Work out the number of lines that hold "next" in the listing, and give that number with no other text.

——

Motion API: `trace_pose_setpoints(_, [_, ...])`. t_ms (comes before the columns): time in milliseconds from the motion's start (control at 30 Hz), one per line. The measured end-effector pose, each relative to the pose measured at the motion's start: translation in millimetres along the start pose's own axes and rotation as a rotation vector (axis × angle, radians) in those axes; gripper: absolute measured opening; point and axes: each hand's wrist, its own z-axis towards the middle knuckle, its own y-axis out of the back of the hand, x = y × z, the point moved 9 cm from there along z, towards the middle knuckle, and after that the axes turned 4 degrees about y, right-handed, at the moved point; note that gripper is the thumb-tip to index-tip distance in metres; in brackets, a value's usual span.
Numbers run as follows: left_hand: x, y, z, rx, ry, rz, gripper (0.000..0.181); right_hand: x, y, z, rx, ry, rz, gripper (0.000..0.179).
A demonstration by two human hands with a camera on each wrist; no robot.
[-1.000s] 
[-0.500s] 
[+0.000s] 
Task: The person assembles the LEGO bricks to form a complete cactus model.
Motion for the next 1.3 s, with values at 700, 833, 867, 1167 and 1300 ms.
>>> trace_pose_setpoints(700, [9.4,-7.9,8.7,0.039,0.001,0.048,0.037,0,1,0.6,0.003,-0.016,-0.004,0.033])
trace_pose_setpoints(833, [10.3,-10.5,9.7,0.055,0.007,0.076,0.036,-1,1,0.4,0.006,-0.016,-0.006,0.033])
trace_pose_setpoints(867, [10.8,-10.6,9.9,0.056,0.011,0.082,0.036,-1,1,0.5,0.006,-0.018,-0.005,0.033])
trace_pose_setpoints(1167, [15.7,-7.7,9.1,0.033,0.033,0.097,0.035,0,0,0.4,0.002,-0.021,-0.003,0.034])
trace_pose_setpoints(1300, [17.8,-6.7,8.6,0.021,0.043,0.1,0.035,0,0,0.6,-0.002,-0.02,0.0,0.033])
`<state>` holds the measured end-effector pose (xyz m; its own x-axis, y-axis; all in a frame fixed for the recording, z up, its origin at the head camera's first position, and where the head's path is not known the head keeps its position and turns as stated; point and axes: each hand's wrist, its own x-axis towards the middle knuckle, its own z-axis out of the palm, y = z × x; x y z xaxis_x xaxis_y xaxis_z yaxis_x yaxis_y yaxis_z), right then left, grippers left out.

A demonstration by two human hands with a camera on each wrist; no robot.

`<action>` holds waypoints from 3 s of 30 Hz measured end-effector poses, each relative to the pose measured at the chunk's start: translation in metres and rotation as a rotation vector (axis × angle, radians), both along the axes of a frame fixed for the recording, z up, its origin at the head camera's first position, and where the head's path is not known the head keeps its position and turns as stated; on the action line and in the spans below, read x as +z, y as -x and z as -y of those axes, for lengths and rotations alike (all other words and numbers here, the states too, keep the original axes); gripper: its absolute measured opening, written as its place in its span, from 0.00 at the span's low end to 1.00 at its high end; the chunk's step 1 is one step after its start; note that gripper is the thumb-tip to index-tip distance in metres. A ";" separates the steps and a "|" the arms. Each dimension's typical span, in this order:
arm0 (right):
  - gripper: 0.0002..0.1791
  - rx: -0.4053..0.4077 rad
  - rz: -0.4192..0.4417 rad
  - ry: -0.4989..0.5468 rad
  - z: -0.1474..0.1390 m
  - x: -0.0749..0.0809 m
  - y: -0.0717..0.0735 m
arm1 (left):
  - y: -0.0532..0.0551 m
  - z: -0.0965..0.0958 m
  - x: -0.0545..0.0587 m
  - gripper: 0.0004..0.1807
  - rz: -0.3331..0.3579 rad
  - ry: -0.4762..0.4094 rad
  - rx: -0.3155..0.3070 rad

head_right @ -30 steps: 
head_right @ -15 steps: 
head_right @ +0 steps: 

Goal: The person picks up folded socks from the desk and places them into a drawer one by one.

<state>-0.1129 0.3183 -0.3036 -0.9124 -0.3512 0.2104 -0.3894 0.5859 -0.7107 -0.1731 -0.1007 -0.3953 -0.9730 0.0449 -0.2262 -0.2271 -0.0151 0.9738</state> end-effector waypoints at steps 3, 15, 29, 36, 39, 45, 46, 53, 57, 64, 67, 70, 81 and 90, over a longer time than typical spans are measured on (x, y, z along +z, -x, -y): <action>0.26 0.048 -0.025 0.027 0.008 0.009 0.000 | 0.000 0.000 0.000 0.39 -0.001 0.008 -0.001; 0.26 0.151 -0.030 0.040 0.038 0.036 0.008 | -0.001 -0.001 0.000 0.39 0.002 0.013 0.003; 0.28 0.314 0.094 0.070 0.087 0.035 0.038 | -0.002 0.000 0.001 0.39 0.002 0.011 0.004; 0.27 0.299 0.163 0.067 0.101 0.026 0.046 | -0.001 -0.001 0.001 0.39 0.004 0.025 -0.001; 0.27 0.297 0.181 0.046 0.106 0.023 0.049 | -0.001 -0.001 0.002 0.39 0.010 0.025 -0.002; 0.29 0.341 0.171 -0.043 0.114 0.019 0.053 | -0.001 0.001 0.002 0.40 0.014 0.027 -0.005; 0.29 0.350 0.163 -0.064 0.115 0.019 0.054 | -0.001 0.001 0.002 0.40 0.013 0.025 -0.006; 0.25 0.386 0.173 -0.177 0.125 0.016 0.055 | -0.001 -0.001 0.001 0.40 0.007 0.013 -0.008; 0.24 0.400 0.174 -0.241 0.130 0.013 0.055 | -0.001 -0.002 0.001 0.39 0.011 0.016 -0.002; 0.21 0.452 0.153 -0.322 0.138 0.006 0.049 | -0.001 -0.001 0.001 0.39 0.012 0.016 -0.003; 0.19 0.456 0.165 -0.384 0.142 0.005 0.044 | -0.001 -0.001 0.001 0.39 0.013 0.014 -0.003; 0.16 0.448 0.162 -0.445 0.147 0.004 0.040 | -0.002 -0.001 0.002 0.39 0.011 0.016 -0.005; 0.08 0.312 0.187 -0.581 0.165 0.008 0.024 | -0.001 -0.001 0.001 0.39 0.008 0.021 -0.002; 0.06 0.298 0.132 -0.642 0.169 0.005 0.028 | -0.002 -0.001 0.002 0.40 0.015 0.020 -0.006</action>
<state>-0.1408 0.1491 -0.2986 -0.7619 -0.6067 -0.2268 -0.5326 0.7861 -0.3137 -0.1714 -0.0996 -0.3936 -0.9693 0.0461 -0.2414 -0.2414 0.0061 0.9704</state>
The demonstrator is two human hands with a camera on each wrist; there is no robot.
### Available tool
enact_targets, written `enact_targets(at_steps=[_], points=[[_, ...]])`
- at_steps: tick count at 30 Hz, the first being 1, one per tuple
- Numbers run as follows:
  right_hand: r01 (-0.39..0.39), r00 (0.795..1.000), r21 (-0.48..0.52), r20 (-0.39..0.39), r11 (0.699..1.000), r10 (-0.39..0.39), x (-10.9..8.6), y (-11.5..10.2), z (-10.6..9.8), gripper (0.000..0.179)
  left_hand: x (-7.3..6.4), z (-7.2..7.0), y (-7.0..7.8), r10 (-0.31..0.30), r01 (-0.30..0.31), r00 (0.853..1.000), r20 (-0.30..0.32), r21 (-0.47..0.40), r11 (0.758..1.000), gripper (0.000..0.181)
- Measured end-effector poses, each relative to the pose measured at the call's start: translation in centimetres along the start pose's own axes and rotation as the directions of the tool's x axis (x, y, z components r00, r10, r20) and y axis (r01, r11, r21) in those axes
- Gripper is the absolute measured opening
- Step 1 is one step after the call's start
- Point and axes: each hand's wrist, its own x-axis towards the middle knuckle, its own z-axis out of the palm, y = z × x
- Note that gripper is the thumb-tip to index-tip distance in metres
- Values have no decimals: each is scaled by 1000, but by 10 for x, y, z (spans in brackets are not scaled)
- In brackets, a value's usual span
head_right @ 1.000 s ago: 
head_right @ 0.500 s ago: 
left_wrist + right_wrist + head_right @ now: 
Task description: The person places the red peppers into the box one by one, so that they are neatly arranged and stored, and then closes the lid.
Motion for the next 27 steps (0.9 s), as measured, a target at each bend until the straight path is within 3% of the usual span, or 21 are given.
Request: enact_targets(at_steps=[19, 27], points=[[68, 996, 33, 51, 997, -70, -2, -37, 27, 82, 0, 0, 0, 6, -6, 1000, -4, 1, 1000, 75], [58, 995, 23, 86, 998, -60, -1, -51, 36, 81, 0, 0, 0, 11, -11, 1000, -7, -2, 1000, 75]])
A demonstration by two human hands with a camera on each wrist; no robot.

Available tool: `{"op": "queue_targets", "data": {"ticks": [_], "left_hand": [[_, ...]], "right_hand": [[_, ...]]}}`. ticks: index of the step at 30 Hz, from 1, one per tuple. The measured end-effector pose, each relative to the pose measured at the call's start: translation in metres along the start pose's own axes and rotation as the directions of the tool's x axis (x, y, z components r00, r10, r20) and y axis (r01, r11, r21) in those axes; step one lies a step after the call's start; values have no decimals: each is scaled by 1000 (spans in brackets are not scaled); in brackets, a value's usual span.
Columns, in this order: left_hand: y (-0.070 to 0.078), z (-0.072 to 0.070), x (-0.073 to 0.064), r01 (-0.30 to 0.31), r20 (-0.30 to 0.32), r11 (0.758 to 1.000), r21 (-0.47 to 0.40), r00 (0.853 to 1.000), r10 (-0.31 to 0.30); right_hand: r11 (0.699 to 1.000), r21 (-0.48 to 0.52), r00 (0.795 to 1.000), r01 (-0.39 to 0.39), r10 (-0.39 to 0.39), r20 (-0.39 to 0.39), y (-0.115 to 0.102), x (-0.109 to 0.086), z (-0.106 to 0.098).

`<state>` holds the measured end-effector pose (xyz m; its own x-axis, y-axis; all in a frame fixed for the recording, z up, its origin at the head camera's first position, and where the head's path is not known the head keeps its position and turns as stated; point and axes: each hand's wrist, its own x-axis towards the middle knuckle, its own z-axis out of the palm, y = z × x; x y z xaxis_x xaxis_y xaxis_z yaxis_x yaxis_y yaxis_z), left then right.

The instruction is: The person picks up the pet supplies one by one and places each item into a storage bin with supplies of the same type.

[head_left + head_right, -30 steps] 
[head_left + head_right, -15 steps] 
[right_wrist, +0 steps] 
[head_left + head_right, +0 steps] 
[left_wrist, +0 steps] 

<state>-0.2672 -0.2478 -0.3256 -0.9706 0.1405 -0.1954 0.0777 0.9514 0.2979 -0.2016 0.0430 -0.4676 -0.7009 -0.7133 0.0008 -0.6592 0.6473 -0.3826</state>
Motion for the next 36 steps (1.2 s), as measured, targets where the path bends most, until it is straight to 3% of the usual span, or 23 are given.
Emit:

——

EXPECTED OUTPUT: 3